Choosing and upgrading autonomy levels
Use this decision path when starting a new agent or evaluating whether to increase autonomy:
Identify the primary job-to-be-done
What is the one task this agent must accomplish? Define a measurable done condition before choosing a level.
Start at the lowest level that creates value
Answer-only and draft-only are almost always sufficient for a first version. They are faster to build, easier to evaluate, and safer to deploy.

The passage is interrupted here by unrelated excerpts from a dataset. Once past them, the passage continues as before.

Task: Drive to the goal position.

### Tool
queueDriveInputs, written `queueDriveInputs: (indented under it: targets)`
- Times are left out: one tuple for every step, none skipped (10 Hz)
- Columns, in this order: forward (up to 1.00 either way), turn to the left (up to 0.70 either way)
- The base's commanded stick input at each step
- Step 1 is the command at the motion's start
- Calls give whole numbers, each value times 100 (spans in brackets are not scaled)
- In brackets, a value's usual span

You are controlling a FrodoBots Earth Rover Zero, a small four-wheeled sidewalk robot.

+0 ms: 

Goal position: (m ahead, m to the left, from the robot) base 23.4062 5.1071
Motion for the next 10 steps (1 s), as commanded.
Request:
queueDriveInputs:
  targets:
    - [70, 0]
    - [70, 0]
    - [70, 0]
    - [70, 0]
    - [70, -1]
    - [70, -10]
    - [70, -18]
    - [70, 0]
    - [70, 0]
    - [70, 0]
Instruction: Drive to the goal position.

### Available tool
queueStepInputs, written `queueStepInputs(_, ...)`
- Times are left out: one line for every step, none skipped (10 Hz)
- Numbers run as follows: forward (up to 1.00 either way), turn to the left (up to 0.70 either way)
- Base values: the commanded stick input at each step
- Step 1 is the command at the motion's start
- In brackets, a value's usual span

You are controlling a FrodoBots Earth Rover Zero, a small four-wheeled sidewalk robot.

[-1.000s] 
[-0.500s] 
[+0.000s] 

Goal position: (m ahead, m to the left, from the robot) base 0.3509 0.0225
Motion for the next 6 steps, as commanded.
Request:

Run evals at the current level
Measure task success rate, error rate, and user satisfaction. Document specific failure cases where the current level is insufficient.
Move up only when evals justify it
If evals show the current level cannot meet the use case requirements, move up exactly one level. Re-run evals at the new level before promoting to production.
Narrow scope when increasing autonomy
Each increase in autonomy level should come with a corresponding decrease in tool scope. More autonomy requires narrower, more tightly permissioned tools.